EU-Parlamentarier wollen bessere Balance zwischen Bürgerrechten und Urheberrechtsschutz
Das EU-Parlament wird morgen über den seit 2007 unter Federführung des französischen Sozialisten Guy Bono erarbeiteten Bericht zur Förderung der Kulturwirtschaft (“Cultural Industries”) abstimmen. In vorliegenden Änderungsanträgen wird eine bessere Balance zwischen Bürgerrechten und Urheberrechtsschutz gefordert.
Im Januar hatte die Electronic Frontier Foundation (EFF) öffentlich davor gewarnt, dass die Musikindustrie versuche, durch die Hintertür des Bono-Berichts das Urheberrecht zu ihren Gunsten umschreiben zu lassen. So hatte die Musikindustrie im Dezember ein Positionspapier mit “technischen Optionen zur Bekämpfung von Online-Urheberrechtsverstößen bei ISPs” an Mitglieder mehrerer Parlamentsausschüsse verteilt. Mehrere Änderungsanträge, die Ziele der Musikindustrie im Bono-Bericht verankern sollten, waren allerdings gescheitert.
Nun schlägt das Pendel zurück, wie es scheint.
Für die am Mittwoch stattfindende, abschließende Abstimmung über den Entwurf des Bono-Berichts haben mehrere Parlamentarier zwei fast gleichlautende Änderungsanträge eingebracht.

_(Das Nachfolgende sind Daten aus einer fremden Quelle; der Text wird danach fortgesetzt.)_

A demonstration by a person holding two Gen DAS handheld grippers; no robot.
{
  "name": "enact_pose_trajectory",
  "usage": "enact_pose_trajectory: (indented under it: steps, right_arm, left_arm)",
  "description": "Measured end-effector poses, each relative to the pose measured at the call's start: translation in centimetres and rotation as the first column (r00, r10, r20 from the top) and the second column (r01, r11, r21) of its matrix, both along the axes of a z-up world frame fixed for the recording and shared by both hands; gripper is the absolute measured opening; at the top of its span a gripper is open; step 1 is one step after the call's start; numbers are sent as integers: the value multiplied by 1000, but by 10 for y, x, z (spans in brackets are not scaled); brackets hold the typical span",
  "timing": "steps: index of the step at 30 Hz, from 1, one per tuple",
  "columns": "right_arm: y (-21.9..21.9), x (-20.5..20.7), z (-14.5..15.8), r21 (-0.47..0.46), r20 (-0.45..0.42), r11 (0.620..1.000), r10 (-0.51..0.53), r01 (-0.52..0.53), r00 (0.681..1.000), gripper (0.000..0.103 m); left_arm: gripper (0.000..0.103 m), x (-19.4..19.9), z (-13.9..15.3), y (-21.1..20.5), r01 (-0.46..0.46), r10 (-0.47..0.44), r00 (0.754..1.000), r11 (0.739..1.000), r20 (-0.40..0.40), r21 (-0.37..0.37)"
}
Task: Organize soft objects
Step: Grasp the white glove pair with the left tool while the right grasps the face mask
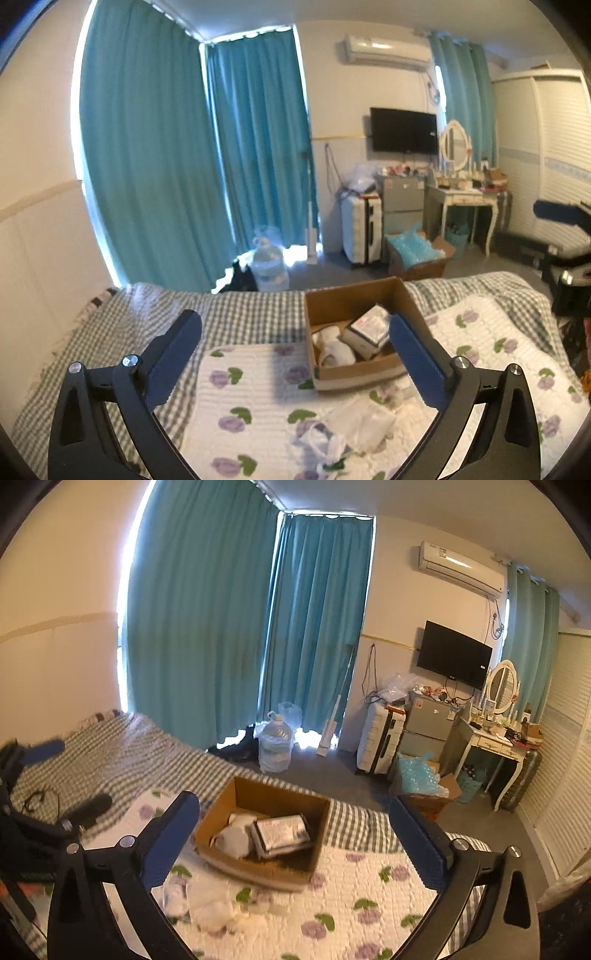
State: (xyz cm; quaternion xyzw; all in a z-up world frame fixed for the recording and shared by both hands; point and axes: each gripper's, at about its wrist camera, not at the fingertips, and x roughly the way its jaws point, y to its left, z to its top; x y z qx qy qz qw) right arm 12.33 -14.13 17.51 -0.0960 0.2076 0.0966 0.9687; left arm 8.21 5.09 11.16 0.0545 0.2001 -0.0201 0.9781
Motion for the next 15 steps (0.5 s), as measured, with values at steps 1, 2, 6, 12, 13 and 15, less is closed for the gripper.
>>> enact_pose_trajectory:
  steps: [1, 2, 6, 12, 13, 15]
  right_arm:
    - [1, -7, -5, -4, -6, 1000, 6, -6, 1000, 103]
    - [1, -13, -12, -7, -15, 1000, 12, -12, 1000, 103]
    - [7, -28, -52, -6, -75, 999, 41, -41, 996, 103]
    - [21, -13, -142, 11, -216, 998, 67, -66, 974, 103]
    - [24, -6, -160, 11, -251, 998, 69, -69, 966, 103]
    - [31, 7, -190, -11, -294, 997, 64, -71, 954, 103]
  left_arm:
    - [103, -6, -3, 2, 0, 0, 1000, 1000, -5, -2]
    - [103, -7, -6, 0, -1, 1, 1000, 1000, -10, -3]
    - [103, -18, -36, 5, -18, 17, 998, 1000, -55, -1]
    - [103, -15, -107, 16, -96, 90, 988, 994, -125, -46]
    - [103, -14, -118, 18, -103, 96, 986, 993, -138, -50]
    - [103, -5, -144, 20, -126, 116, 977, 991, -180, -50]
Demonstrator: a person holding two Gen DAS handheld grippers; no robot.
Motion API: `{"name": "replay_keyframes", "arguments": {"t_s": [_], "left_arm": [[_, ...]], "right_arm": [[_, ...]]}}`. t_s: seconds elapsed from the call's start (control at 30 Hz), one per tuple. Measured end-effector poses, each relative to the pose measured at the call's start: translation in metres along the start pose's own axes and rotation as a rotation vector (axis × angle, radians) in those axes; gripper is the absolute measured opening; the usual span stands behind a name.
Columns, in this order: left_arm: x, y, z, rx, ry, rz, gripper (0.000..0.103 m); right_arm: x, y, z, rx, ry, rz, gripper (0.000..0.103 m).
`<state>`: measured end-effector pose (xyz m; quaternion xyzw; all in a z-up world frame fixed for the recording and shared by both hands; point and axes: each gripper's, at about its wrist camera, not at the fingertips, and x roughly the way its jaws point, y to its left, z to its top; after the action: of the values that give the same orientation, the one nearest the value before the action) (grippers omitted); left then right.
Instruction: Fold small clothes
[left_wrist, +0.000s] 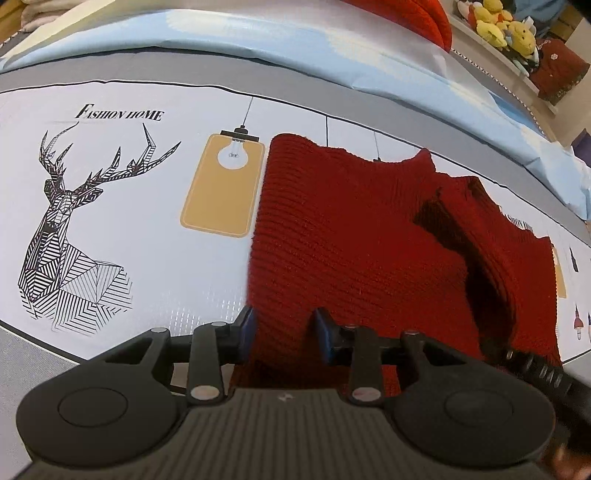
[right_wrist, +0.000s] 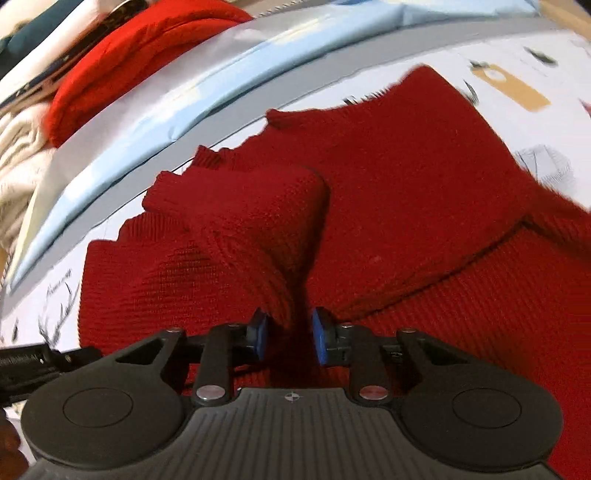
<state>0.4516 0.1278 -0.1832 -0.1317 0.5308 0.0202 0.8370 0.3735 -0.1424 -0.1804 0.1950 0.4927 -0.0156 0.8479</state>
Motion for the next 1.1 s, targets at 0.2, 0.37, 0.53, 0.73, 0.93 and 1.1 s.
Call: {"name": "replay_keyframes", "arguments": {"t_s": [0.2,0.37,0.53,0.73,0.93,1.1], "left_arm": [[0.005,0.003,-0.002,-0.009,0.025,-0.018,0.043],[0.005,-0.001,-0.002,0.006,0.018,-0.001,0.043],[0.005,0.0,-0.001,0.004,0.017,0.004,0.043],[0.005,0.003,0.0,-0.016,0.013,0.013,0.045],[0.001,0.003,0.001,-0.043,-0.019,0.007,0.045],[-0.004,-0.001,0.005,-0.039,-0.071,0.011,0.045]], "right_arm": [[0.003,-0.024,0.032,0.033,-0.054,-0.036,0.037],[-0.002,-0.039,0.034,0.083,-0.065,-0.067,0.037],[-0.006,-0.058,0.043,0.142,-0.083,-0.085,0.037],[-0.003,-0.091,0.056,0.277,-0.096,-0.076,0.037],[-0.015,-0.105,0.069,0.334,-0.171,0.042,0.01],[-0.06,-0.08,0.067,0.232,-0.433,0.25,0.009]]}}
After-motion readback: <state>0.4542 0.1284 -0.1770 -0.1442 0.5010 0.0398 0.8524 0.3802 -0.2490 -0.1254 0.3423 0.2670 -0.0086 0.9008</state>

Ein von Berichterstatter Guy Bono selbst, dem ehemaligen französischen Ministerpräsidenten Michel Rocard und weiteren Parlamentariern unterstützte Änderungsantrag zu Abschnitt 22a des Berichts lautet:
“22a. fordert die Kommission und die Mitgliedstaaten auf, anzuerkennen, dass das Internet eine breite Plattform für die kulturelle Ausdrucksmöglichkeit, den Zugang zu Wissen und die demokratische Teilhabe an der europäischen Kreativität darstellt und durch die Informationsgesellschaft Brücken zwischen den Generationen schlägt, und deshalb keine Maßnahmen zu ergreifen, die im Widerspruch zu den bürgerlichen Freiheiten und den Menschenrechten sowie den Grundsätzen der Verhältnismäßigkeit, der Effizienz und der abschreckenden Wirkung stehen, wie z.B. die Unterbrechung des Internet-Zugangs;”.
Ein alternativer Entwurf, eingebracht von Christofer Fjellner und anderen, unterscheidet sich im Wortlaut nur marginal. Sollte einer der beiden Änderungsanträge morgen angenommen werden, wäre das ein starkes Signal an die EU-Kommission und die EU-Mitgliedstaaten, die Einführung der Zwangsabschaltung von Internetzugängen mutmaßlicher Urheberrechtsverletzer gründlich zu überdenken. Entsprechende Pläne werden derzeit in Frankreich umgesetzt; in Großbritannien laufen die Vorbereitungen dazu. Außerhalb Europas agieren zum Beispiel Internetprovider in Japan als “Urheberrechtspolizei”.
1 Kommentar
1 Robert A. Gehring am 10. April, 2008 um 15:38
Wie im Heise Newsticker heute berichtet wird, haben die Änderungsanträge zu einem Erfolg geführt:
“Mit knapper Mehrheit hat sich das Europäische Parlament bei der Entschließung zur europäischen Kulturwirtschaft am heutigen Donnerstag in Brüssel gegen Internetzugangssperren als Mittel im Kampf gegen Urheberrechtsverletzungen ausgesprochen. Mit gerade mal 17 Stimmen Vorsprung votierte die Parlamentsmehrheit, gestützt von Sozialdemokraten und Sozialisten sowie den Grünen, für eine Aufforderung an die Mitgliedsstaaten, von Internetsperren abzusehen.”